Summary

Pair of scissors which originally belonging to the Teresa Xerri and then her daughter Giorgia who brought them with her to Australia when she migrated in 1938/39. Giorgia then passed them onto her daughter Rita. The scissors were used by all three women for sewing, first in Malta and then in Australia.

Giorgia Xerri was the daughter of peasants in Malta. Her brother Carmelo had migrated to Australia to secure work. When he returned to Malta to marry, Giorgia, then single and thirty one years old, accompanied him and his wife Mansueta. They came out on the Jervis Bay which sailed from England and collected passengers from Malta on 6 December 1938, and berthing in Melbourne on 6 January 1939. Her British passport was inscribed 'Island of Malta and its dependencies'. The Xerris lived in Ferntree Gully where Carmelo would be the gravedigger for over twenty years.

Giorgia came to Australia looking for a better life.

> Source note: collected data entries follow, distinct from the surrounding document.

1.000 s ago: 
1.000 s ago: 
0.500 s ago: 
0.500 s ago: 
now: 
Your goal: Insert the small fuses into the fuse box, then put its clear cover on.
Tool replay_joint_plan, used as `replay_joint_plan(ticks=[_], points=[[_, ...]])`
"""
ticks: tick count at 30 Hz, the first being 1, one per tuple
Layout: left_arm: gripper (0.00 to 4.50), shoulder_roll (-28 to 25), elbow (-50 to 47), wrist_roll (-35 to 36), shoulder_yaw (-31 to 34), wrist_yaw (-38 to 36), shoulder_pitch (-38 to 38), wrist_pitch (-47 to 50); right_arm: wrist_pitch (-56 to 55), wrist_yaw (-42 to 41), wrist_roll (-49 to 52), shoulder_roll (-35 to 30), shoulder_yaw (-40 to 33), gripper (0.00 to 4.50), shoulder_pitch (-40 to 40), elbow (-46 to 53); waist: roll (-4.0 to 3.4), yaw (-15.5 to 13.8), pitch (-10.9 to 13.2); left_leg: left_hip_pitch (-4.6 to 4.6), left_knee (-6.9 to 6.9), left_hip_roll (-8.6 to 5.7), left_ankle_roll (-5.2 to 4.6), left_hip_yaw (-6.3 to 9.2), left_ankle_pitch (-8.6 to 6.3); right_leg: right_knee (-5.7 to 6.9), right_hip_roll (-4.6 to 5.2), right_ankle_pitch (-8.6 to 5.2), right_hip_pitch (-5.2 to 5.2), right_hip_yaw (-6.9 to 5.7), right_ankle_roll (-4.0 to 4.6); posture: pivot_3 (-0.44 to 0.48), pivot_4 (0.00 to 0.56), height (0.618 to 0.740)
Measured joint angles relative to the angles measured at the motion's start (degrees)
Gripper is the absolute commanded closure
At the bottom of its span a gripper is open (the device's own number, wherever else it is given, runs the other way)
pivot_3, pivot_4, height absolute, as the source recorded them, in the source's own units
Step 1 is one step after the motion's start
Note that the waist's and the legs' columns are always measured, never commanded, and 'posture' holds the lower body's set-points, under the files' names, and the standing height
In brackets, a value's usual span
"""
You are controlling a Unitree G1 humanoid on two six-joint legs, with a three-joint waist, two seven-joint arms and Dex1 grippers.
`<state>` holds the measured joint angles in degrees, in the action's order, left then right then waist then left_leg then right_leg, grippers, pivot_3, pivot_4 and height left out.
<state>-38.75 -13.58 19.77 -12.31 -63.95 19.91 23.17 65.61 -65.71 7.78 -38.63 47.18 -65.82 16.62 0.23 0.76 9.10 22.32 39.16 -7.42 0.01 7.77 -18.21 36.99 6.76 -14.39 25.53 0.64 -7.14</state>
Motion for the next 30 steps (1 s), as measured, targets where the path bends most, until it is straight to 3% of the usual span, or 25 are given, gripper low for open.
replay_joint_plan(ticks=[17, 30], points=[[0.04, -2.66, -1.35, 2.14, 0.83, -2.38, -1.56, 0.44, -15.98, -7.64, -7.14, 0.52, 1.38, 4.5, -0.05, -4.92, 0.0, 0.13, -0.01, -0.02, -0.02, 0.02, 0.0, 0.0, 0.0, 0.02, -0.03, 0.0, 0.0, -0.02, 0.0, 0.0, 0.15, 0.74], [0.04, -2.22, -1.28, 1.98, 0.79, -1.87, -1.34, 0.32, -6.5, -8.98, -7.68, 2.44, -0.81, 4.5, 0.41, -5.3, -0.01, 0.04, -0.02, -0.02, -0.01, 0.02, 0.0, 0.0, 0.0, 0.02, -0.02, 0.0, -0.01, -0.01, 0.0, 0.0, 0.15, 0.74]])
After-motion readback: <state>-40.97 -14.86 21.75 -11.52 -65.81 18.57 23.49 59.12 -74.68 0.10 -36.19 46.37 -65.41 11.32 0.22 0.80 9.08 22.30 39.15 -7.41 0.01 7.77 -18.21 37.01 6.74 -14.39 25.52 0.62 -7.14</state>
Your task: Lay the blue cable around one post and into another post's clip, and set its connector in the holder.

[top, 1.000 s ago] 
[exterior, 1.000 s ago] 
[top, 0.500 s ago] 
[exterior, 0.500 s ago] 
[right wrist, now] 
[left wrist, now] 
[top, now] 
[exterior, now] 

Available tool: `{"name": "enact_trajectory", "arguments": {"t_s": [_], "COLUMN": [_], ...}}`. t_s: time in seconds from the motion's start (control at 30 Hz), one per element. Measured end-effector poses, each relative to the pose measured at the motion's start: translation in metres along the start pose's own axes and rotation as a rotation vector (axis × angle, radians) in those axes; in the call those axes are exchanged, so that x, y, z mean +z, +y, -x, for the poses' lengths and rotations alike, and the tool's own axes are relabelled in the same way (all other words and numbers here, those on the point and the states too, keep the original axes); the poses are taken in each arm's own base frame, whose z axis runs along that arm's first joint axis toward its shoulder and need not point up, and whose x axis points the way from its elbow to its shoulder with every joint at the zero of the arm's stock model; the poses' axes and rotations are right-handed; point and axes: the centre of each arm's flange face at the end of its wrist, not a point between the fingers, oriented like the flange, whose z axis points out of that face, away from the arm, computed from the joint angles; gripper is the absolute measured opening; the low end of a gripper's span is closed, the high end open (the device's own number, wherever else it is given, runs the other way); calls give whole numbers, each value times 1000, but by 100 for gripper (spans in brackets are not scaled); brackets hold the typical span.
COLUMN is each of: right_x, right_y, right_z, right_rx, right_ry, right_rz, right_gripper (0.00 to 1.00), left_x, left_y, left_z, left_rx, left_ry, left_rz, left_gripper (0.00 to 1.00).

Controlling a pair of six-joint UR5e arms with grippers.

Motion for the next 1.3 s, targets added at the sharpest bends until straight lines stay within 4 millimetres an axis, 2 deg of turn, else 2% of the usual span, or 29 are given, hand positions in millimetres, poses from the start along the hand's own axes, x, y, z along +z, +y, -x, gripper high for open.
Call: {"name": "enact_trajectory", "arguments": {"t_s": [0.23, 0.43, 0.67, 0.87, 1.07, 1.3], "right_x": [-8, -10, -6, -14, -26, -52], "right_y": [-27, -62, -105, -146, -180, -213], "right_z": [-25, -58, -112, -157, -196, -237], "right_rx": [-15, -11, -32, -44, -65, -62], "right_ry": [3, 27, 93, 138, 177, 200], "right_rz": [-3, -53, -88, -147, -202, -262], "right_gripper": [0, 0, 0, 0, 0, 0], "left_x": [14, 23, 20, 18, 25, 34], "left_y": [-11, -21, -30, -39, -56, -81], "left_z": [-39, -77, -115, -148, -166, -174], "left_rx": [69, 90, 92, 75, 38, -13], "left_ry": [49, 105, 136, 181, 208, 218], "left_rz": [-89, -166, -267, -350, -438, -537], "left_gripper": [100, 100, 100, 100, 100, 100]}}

She had worked as a domestic servant in Malta and had decided to try life in a new country. She was used to hard physical work and as a laundress found employment as a live-in domestic/laundress in a variety of institutions such as guest houses and boarding schools in Tremont, Box Hill and Mentone. In 1942 she married Luigi Rotin, a Maltese seafarer/coal stoker on ships who, had settled in Melbourne in 1938 and who had worked on railway construction and in quarries throughout Australia. They were introduced by another member of the tiny Maltese community who met at St Augustine's Church in Bourke Street, Melbourne. There they were married by Salesian Father Ciantar, a fellow-Maltese. They settled in a rented house in High Street North Melbourne.

During wartime Luigi was sent to work in the munitions factory in Maribyrnong while Giorgia became a housewife and mother. Although not trained as a sewer, used to a frugal life, she turned her hand to sewing and patching for her family. As time passed items of manchester and clothing increased in weight as the patches multiplied. Her daughter recalls her taking the scissors to be sharpened on day and how angry she was to find they hadn't been sharpened but shortened. She also regularly dusted and swept her parish church (for a nominal amount) and worked at the parish kindergarten for thirty five years.

Physical Description

Metal scissors, reduced in original length

Significance

This simple object symbolises the classic passing down of traditions and skills from mother to daughter over three generations and the transporting of those skills from country to country in the migration process. The scissors also represent the poverty of the original family in Malta, where everything was made and patched and objects used and reused and never discarded. This practice was then continued in Australia. The scissors are a precious memory object, of homeland and the women who used them over the generations, finally coming to rest with the granddaughter born in Australia, and also used by her.